More than 440,000 people are in dire need of emergency humanitarian assistance after being displaced from Khyber Agency, said a statement issued by Oxfam GB here on Friday. Since January, security operation against non-state armed groups in Khyber-Pakhtunkhwa (K-P) have prompted mass displacement.
A recent influx of 63,000 displaced families- bringing the total to almost half a million people - into districts of K-P, has sparked concerns among international and national NGOs in Pakistan.
To this end, The Pakistan Humanitarian Forum (PHF) and the National Humanitarian Network are calling for financial support from the government and donor agencies to ensure the needs of the displaced persons are met.
As per the government’s estimates, the situation of IDPs could last up to six months while the humanitarian community forecasts that the families would not be able to return until 2013. Oxfam further reports that 20,000 more families could be expected to be displaced as the conflict spreads to other parts of K-P.
Registered people are struggling to find shelter, while some are placed with host communities. Only 10% of these displaced families have settled in Jalozai Internally Displaced Persons (IDP) camp, where the registered displaced have access to basic necessities such as food, shelter and essential healthcare services.
PHF Chairperson Aine Fay said that nearly half of families displaced are unregistered, which excluded them from receiving any aid. Over 40% of families struggle to find shelter and about 80% of families assessed said they have little or no access to healthcare or medicines and are dependent on the minimal income earned by men securing work as daily wage labourers.
Children account for half of the displacement figures.

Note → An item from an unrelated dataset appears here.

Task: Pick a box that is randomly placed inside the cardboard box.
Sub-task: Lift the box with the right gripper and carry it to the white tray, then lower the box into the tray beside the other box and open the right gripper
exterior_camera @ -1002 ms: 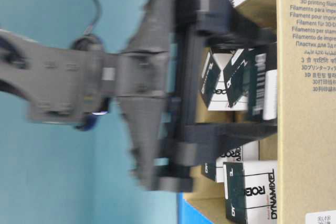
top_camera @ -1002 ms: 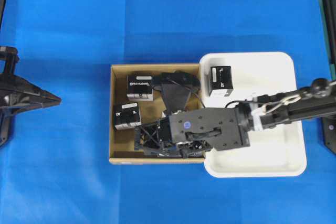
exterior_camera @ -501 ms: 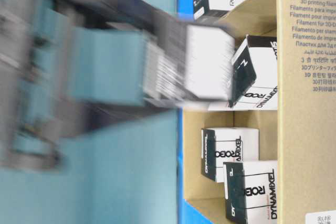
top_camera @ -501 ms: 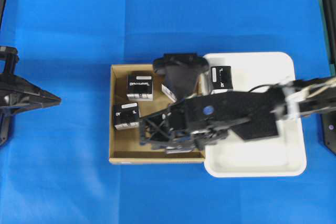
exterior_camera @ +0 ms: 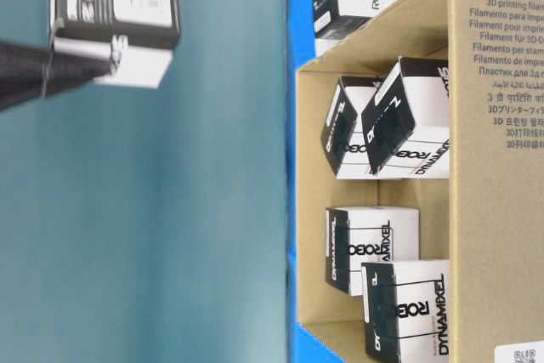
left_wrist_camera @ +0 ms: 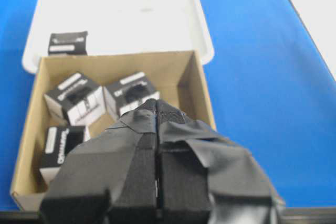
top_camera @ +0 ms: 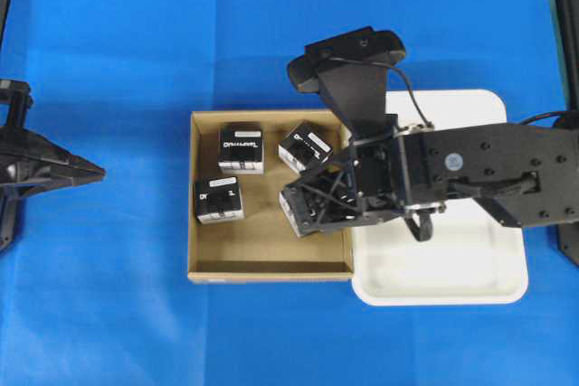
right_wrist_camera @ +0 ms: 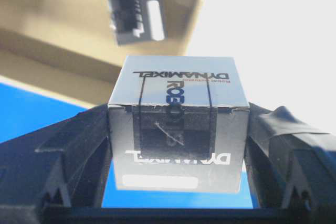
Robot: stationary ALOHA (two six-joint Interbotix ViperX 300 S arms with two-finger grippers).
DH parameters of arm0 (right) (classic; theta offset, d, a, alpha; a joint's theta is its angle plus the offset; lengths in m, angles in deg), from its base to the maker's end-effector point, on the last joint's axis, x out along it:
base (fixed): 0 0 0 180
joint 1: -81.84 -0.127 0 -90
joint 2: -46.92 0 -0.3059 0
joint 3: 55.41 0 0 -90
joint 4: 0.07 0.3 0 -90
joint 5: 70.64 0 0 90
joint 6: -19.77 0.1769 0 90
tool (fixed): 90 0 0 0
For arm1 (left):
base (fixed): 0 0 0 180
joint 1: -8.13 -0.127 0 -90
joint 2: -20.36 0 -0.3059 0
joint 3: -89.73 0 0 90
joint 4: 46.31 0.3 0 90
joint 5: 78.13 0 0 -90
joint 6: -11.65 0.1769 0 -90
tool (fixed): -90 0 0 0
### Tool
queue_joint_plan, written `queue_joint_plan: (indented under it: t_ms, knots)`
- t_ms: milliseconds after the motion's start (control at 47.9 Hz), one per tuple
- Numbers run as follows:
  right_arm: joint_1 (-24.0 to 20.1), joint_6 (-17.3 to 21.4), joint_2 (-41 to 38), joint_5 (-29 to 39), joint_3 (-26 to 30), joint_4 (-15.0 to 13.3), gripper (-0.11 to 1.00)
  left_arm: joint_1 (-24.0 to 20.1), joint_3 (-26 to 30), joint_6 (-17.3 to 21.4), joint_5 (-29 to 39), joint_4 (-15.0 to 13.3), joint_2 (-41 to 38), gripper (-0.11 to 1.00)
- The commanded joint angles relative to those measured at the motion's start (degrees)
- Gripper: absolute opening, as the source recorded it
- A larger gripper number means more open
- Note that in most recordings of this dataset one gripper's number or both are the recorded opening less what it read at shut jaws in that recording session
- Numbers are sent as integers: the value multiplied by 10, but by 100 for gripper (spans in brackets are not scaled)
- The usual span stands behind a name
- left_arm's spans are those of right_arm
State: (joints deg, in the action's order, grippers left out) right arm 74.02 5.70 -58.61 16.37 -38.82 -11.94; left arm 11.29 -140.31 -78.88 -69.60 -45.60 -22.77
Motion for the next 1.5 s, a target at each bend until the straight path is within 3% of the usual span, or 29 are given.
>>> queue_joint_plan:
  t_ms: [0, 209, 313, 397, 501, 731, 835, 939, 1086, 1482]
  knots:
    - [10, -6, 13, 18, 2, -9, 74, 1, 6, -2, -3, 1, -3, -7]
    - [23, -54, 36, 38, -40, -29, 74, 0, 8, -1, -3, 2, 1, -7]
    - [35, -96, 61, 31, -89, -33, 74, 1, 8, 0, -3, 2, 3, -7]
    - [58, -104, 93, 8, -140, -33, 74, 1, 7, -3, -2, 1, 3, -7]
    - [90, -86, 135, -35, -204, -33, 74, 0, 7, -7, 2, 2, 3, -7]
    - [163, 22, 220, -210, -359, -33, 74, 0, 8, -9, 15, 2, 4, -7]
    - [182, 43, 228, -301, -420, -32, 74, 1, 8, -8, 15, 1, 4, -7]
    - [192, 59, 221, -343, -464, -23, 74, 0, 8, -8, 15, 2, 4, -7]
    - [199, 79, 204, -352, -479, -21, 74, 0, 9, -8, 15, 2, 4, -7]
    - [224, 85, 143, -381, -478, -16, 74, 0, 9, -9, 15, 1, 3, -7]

Assessments revealed that 12% of the displaced are under the age of two while 16% are less than five years old.
The situation raises serious concerns for their security, health and wellbeing, the statement added. About 13% of children are already said to be suffering from psychological distress.
Save the Children Country Director David Wright said that many children will engage in hazardous occupations such as
helping hands at workshops and teahouses or worst still as beggars and garbage pickers. Putting these children back in school is
the best hope for their future.
NHN and PHF has called for the local government to issue notification to District Education Officers to admit children to the schools available in host communities to the full capacity possible putting aside usual requirements for certificates or an ID cards.
PHF and NHN are also calling for the start of registration and distribution of aid outside of Jalozai IDP camp, where the vast majority of IDPs have settled.
Published in The Express Tribune, April 28th, 2012.